───── DATA IN THIS EXERCISE ─────

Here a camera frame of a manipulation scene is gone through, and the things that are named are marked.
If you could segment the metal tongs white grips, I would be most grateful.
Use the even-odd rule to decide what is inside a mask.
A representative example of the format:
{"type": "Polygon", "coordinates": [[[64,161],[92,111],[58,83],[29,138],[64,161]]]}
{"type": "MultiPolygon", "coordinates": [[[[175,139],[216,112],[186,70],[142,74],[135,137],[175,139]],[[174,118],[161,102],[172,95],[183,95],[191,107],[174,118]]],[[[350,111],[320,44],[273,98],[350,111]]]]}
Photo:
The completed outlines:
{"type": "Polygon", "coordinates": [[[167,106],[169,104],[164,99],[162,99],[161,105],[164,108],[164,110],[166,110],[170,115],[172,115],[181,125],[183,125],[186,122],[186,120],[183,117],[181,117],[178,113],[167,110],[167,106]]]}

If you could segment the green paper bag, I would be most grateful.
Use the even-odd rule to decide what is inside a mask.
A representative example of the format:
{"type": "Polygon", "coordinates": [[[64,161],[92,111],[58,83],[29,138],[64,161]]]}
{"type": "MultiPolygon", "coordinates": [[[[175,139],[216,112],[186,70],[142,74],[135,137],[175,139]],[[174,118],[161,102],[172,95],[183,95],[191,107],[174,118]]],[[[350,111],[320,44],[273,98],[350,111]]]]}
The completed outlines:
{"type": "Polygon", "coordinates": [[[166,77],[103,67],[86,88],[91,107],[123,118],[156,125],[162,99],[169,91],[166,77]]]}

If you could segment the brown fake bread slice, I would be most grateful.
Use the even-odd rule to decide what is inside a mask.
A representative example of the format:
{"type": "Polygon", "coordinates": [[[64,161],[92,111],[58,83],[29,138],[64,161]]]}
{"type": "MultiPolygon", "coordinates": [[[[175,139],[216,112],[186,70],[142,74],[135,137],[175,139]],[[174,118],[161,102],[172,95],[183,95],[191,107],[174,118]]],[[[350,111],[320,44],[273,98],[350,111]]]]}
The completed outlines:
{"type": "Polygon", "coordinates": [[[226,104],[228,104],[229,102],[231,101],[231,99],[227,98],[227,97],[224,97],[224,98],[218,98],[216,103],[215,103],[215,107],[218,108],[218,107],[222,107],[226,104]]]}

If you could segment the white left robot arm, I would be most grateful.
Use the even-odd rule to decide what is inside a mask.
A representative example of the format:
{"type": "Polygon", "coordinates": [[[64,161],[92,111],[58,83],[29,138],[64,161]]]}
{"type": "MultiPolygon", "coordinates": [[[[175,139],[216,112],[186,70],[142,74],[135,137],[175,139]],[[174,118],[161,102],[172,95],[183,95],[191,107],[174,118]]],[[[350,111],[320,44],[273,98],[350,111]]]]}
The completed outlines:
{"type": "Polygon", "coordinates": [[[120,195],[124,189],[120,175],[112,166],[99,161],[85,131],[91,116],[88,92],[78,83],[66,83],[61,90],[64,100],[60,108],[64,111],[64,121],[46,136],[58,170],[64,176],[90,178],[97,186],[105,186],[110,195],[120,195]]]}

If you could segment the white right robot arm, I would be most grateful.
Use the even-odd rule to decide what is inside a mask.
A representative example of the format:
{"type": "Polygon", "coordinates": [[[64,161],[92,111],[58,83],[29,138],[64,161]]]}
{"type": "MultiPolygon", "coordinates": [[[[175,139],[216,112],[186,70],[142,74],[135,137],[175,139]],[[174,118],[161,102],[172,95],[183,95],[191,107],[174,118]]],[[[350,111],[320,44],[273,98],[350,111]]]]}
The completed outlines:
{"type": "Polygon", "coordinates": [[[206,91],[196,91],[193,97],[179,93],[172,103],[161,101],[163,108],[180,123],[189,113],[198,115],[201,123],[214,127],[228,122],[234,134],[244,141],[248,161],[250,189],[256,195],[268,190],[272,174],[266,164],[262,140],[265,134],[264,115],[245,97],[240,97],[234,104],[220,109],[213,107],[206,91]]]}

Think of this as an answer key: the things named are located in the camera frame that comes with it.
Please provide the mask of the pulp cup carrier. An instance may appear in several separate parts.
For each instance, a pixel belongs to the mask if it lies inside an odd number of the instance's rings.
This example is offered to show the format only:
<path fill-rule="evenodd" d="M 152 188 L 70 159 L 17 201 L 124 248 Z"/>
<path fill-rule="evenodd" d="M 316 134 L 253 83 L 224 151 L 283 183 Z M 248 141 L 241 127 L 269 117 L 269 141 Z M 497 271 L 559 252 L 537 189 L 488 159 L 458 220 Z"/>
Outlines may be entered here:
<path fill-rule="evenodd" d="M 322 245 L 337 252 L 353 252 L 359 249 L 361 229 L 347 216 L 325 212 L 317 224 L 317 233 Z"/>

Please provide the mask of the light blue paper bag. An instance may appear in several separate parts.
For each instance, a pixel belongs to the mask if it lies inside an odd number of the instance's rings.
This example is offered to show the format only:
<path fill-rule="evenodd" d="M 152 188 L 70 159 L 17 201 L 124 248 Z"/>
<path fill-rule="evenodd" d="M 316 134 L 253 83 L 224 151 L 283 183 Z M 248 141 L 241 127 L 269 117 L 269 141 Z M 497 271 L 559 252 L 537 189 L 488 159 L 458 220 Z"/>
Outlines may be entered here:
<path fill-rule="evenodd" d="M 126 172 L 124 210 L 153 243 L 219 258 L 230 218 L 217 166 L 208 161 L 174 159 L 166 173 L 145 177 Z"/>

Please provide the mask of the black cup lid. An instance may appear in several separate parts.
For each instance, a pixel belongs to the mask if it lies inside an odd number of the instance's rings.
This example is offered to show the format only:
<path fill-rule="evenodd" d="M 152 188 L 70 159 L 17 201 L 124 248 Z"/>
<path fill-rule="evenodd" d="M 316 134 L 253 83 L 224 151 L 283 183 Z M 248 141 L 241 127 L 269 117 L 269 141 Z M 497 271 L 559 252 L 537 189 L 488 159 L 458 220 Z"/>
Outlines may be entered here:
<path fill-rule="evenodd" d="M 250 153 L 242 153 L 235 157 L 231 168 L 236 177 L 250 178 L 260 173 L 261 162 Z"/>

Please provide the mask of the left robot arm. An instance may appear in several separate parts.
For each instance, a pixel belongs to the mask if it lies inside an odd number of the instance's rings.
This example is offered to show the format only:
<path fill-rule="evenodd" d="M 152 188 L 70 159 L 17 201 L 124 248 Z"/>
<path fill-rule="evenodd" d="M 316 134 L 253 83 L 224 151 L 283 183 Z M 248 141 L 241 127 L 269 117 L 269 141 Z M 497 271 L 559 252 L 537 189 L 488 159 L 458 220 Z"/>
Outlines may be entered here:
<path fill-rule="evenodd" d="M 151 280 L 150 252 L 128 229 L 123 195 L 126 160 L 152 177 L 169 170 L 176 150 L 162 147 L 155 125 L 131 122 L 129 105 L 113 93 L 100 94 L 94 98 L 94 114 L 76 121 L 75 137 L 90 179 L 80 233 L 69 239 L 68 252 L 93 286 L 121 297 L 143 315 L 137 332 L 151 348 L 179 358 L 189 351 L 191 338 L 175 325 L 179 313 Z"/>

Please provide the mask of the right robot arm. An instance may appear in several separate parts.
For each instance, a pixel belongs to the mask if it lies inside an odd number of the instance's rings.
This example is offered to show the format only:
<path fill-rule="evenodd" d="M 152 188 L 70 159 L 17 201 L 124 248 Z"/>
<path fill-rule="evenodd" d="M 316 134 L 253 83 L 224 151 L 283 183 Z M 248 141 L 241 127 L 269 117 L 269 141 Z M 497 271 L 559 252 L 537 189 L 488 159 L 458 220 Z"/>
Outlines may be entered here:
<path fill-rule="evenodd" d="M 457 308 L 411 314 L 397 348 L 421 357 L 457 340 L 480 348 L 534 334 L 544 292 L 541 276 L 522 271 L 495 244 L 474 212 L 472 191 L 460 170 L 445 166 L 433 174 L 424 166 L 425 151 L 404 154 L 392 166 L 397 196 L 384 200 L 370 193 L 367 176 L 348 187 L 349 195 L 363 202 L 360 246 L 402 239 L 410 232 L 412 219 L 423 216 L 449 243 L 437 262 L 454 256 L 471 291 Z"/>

─────

• _TASK TO COMPLETE_
Copy out every line from the records that has the word "would".

• _ANSWER TO THE EXERCISE_
If you could segment the metal tongs white grips, I would be most grateful.
If you could segment the green paper bag, I would be most grateful.
If you could segment the brown fake bread slice, I would be most grateful.
If you could segment the white left robot arm, I would be most grateful.
If you could segment the white right robot arm, I would be most grateful.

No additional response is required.